→ Task objective
For each line below, write it out exactly as it appears.

→ Provided material

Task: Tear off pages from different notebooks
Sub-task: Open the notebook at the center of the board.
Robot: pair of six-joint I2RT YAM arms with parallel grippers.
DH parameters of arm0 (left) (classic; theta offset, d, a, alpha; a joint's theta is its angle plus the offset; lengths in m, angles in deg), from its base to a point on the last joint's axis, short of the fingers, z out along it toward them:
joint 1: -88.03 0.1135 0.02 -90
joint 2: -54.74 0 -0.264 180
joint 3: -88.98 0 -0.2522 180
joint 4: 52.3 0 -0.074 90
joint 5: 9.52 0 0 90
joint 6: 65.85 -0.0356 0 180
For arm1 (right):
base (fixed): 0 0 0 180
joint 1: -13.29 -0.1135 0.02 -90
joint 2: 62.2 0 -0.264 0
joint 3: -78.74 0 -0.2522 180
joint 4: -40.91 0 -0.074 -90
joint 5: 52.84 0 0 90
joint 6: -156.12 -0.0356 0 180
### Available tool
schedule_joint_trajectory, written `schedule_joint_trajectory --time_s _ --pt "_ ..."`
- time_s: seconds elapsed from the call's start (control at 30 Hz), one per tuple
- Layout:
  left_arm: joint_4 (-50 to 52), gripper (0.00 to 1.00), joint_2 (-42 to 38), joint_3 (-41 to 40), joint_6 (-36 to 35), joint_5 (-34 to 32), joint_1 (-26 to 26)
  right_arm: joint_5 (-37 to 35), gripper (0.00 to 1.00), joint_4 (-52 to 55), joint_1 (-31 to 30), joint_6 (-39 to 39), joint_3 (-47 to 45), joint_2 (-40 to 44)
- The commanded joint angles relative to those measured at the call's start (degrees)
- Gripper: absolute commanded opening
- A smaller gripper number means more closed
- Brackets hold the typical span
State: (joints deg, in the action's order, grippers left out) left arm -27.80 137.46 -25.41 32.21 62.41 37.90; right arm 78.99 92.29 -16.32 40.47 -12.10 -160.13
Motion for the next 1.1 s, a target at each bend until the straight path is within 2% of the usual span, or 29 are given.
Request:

→ Exercise solution
Task: Tear off pages from different notebooks
Sub-task: Open the notebook at the center of the board.
Robot: pair of six-joint I2RT YAM arms with parallel grippers.
DH parameters of arm0 (left) (classic; theta offset, d, a, alpha; a joint's theta is its angle plus the offset; lengths in m, angles in deg), from its base to a point on the last joint's axis, short of the fingers, z out along it toward them:
joint 1: -88.03 0.1135 0.02 -90
joint 2: -54.74 0 -0.264 180
joint 3: -88.98 0 -0.2522 180
joint 4: 52.3 0 -0.074 90
joint 5: 9.52 0 0 90
joint 6: 65.85 -0.0356 0 180
For arm1 (right):
base (fixed): 0 0 0 180
joint 1: -13.29 -0.1135 0.02 -90
joint 2: 62.2 0 -0.264 0
joint 3: -78.74 0 -0.2522 180
joint 4: -40.91 0 -0.074 -90
joint 5: 52.84 0 0 90
joint 6: -156.12 -0.0356 0 180
### Available tool
schedule_joint_trajectory, written `schedule_joint_trajectory --time_s _ --pt "_ ..."`
- time_s: seconds elapsed from the call's start (control at 30 Hz), one per tuple
- Layout:
  left_arm: joint_4 (-50 to 52), gripper (0.00 to 1.00), joint_2 (-42 to 38), joint_3 (-41 to 40), joint_6 (-36 to 35), joint_5 (-34 to 32), joint_1 (-26 to 26)
  right_arm: joint_5 (-37 to 35), gripper (0.00 to 1.00), joint_4 (-52 to 55), joint_1 (-31 to 30), joint_6 (-39 to 39), joint_3 (-47 to 45), joint_2 (-40 to 44)
- The commanded joint angles relative to those measured at the call's start (degrees)
- Gripper: absolute commanded opening
- A smaller gripper number means more closed
- Brackets hold the typical span
State: (joints deg, in the action's order, grippers left out) left arm -27.80 137.46 -25.41 32.21 62.41 37.90; right arm 78.99 92.29 -16.32 40.47 -12.10 -160.13
Motion for the next 1.1 s, a target at each bend until the straight path is within 2% of the usual span, or 29 are given.
Request:

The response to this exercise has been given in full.